-di Giuseppe Esposito-
Le migrazioni sono oggi un argomento drammaticamente all’ordine del giorno, sebbene nessuno sembra aver voglia di affrontarle con la dovuta attenzione. In Italia lo scontro è di natura puramente ideologica, mentre gli altri paesi europei fanno finta di niente e si voltano dall’altra parte, lasciando al nostro paese l’onere di affrontare l’urto delle spinte migratorie che ci arrivano sia dal Mediterraneo che attraverso quella che è stata definita la rotta balcanica.
Vi è poi un’ala della sinistra che predica la teoria di una accoglienza indiscriminata senza neppure chiedersi se questa massa di migranti può davvero essere accolta ed integrata, tenendo anche presente che molti di quelli che arrivano, per religione, costumi ed abitudini non sembra neanche animata dal desiderio di questa fantomatica integrazione. A conforto delle loro tesi questi cosiddetti buonisti paragonano i migranti che sbarcano disordinatamente nel nostro paese ai nostri emigranti di un tempo. Errore che nasce o da malafede o da ignoranza del contesto in cui i nostri compatrioti partivano.
Tralasciamo per un attimo le migrazioni verso le Americhe che hanno caratterizzato i primi trent’anni del XX secolo e puntiamo, per un attimo, lo sguardo sulle migrazioni dei nostri connazionali verso i paesi del nostro continente. Uno in particolare merita attenzione: il Belgio. Verso di esso furono indirizzati migliaia di nostri emigranti grazie ad un trattato del 1946, stipulato tra i due governi italiano a belga. In quel trattato i nostri emigranti, soprattutto meridionali, erano trattati come merce di scambio per ottenere il carbone necessario alla ripartenza della industrie, soprattutto settentrionali. Un trattato eticamente dubbio in cui si parlava esplicitamente di una quantità di carbone per ogni emigrato messo a disposizione.
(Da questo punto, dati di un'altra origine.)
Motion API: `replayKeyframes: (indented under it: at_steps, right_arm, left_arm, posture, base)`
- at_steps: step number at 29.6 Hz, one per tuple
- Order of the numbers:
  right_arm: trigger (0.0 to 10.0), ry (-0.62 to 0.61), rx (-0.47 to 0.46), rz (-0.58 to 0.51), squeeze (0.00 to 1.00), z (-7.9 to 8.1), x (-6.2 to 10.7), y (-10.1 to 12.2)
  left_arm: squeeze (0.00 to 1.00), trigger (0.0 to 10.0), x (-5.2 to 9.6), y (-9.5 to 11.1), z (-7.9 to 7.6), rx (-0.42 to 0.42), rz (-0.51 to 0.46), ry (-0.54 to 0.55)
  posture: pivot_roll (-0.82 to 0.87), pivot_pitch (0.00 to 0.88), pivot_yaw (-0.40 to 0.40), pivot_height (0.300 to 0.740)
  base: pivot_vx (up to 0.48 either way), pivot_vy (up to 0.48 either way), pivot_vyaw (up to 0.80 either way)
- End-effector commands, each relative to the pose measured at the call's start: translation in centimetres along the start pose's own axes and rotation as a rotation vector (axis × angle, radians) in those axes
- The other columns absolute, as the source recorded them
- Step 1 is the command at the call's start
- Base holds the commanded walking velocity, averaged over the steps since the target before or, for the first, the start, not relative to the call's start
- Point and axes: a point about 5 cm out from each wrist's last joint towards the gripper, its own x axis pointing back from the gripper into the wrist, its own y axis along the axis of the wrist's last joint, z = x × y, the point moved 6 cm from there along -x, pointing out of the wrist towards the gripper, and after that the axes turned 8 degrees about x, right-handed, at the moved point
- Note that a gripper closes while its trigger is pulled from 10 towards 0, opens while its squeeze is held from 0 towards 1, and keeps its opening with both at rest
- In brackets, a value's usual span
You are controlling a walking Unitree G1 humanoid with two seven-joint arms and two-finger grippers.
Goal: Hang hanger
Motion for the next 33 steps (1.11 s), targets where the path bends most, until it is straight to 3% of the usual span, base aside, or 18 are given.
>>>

Questo aspetto dello scambio è richiamato esplicitamente: “accordo minatori – carbone” ed è molto controverso poiché i nostri lavoratori erano ufficialmente assimilati ad una merce da scambiare con altra merce. Per questo motivo molti dei nostri compatrioti costretti ad espatriare si sentivano dei deportati economici, scambiati per un sacco di carbone. In quell’accordo ci si occupava dettagliatamente di ogni aspetto del reclutamento e delle procedure di immigrazione. Quello che si trascurava del tutto era l’aspetto legato alle condizioni di vita dei nostri operai, destinati a svolgere la loro attività nell’industria estrattiva belga, le cui strutture erano irrimediabilmente obsolete ed insicure.
I nostri operai inesperti in quella particolare attività e privi anche di un periodo di formazione erano destinati ai lavori di fondo, spesso oltre i mille metri di profondità. Il salario era spesso inferiore a quello promesso ed in gran parte legato al cottimo. Cosa questa che costringeva gli operai a risparmiare tempo e, talvolta a tralasciare le procedure di sicurezza, esponendoli al rischio di incidenti. Chi osava protestare era esposto al rimpatrio forzato. Fuori dalla miniera i lavoratori erano ospitati nelle vecchie baracche di un ex campo di concentramento privi di elettricità e servizi igienici.
Gli incidenti erano dunque, per forza di cose, frequenti e quella che avvenne nella miniera del Bois de Cazier, nel distretto carbonifero di Charleroi, nei pressi della cittadina di Marcinelle fu, dunque, una tragedia annunciata. Era quella una miniera le cui strutture erano così vetuste che si parlava, già dagli anni Venti, della sua chiusura. L’aumento della domanda di carbone avevano però fatto desistere gli industriali dalla chiusura o dall’ammodernamento degli impianti, decisi a sfruttarli fino in fondo, senza preoccuparsi della loro sicurezza.
Nella giornata dell’8 agosto del 1956 una scintilla nell’impianto elettrico innescò l’incendio dell’olio ad alta pressione. Esso si sviluppò inizialmente nel condotto principale di immissione dell’aria e riempì di fumo ogni angolo della miniera, causando la morte di 262 delle 275 persone presenti. Di questi 137 erano immigrati italiani. Quella fu la terza più grave tragedia al mondo, dopo quella di Manongah e di Dawson. Oggi la miniera di Marcinelle dismessa è patrimonio dell’UNESCO, monumento alla cecità degli imprenditori ed allo sfruttamento dell’uomo sull’uomo.